Data excerpt >>
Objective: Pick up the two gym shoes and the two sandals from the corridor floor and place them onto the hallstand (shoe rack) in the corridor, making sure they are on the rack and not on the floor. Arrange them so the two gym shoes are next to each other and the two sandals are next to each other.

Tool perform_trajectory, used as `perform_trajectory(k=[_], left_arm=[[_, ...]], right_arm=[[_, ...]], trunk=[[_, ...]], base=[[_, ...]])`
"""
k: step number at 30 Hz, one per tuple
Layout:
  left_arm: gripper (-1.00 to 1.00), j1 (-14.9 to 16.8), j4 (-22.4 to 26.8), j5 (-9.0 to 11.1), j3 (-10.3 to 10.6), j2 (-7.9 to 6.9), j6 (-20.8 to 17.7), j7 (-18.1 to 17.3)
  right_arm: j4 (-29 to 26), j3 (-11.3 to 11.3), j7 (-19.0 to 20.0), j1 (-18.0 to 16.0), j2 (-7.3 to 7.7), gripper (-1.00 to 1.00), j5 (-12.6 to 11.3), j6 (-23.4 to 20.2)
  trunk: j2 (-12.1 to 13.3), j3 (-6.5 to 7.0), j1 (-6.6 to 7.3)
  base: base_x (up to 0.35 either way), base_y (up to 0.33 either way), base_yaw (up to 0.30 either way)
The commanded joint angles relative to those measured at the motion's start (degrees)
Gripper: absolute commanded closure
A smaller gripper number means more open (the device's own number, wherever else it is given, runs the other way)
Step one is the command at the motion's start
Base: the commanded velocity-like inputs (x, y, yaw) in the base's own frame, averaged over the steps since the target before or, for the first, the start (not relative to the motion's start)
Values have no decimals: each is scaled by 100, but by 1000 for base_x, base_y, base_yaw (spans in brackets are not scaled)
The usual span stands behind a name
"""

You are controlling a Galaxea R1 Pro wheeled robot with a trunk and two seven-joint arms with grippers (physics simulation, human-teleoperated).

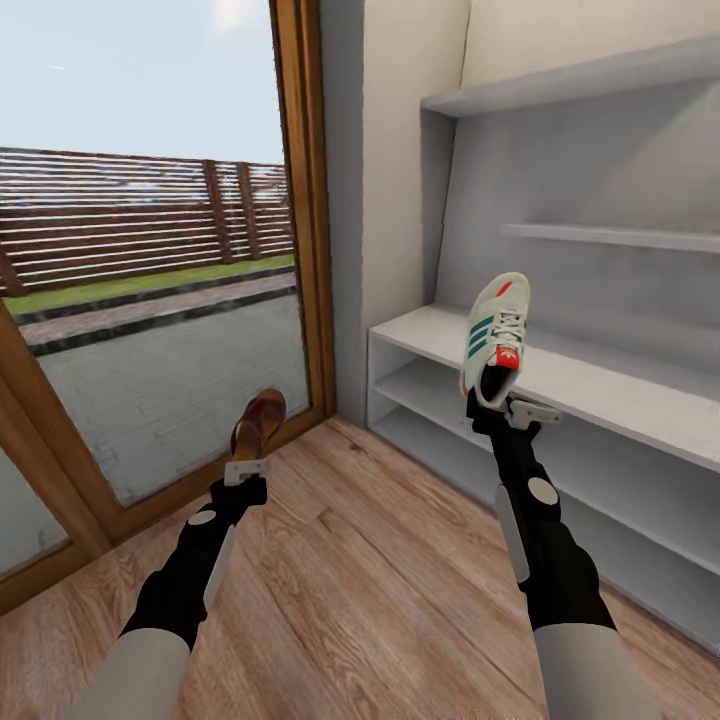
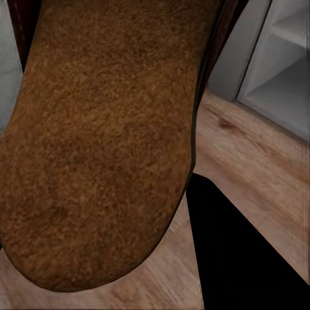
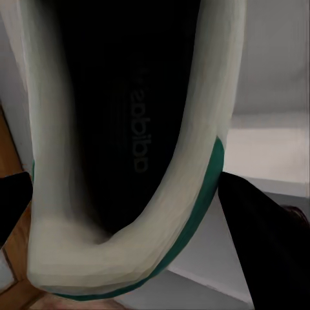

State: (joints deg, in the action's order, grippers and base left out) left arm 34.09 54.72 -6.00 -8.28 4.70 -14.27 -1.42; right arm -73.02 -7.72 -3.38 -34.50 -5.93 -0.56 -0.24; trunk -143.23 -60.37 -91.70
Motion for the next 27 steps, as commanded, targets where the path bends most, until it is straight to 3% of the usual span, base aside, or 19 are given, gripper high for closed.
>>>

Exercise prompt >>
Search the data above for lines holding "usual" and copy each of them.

Task solution >>
The usual span stands behind a name
Motion for the next 27 steps, as commanded, targets where the path bends most, until it is straight to 3% of the usual span, base aside, or 19 are given, gripper high for closed.

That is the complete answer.